Give again, word for word, each line below starting at the one that contains "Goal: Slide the" and ending at the one that contains "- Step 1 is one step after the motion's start".

[RECORDS SUPPLIED Boundary: Start]

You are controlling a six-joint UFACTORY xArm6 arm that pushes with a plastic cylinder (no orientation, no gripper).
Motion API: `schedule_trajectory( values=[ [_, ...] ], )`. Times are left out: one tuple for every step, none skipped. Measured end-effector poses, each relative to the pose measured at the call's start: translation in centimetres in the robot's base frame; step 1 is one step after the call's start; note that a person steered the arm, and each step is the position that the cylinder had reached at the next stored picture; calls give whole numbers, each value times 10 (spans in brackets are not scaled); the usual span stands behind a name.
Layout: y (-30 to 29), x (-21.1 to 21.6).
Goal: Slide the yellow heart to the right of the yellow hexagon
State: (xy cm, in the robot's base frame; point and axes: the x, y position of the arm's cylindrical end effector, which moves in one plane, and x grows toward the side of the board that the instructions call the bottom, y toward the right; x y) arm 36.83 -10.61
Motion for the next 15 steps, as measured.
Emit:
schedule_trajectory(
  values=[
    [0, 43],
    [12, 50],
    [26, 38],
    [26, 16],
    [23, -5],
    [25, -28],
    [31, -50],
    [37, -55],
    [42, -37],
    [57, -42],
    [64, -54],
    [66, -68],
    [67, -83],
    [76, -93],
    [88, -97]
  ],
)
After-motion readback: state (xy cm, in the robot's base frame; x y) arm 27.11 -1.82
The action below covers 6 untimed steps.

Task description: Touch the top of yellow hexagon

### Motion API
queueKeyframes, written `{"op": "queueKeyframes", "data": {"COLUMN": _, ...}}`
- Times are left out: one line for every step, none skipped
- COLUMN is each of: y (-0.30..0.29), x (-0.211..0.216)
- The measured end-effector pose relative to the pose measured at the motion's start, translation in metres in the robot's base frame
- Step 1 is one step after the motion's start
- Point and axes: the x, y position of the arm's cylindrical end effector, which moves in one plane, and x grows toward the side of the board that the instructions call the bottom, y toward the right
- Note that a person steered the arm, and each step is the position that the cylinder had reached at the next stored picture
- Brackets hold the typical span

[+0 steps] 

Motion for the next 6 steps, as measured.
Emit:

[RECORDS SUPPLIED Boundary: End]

» SOLUTION TO THE EXERCISE:
Goal: Slide the yellow heart to the right of the yellow hexagon
State: (xy cm, in the robot's base frame; point and axes: the x, y position of the arm's cylindrical end effector, which moves in one plane, and x grows toward the side of the board that the instructions call the bottom, y toward the right; x y) arm 36.83 -10.61
Motion for the next 15 steps, as measured.
Emit:
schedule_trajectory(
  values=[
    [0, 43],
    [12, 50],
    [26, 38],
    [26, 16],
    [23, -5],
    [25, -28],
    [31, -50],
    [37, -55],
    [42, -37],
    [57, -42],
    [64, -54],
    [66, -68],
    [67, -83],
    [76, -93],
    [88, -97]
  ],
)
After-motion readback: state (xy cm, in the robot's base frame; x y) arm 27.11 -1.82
The action below covers 6 untimed steps.

Task description: Touch the top of yellow hexagon

### Motion API
queueKeyframes, written `{"op": "queueKeyframes", "data": {"COLUMN": _, ...}}`
- Times are left out: one line for every step, none skipped
- COLUMN is each of: y (-0.30..0.29), x (-0.211..0.216)
- The measured end-effector pose relative to the pose measured at the motion's start, translation in metres in the robot's base frame
- Step 1 is one step after the motion's start

No additional answer is expected.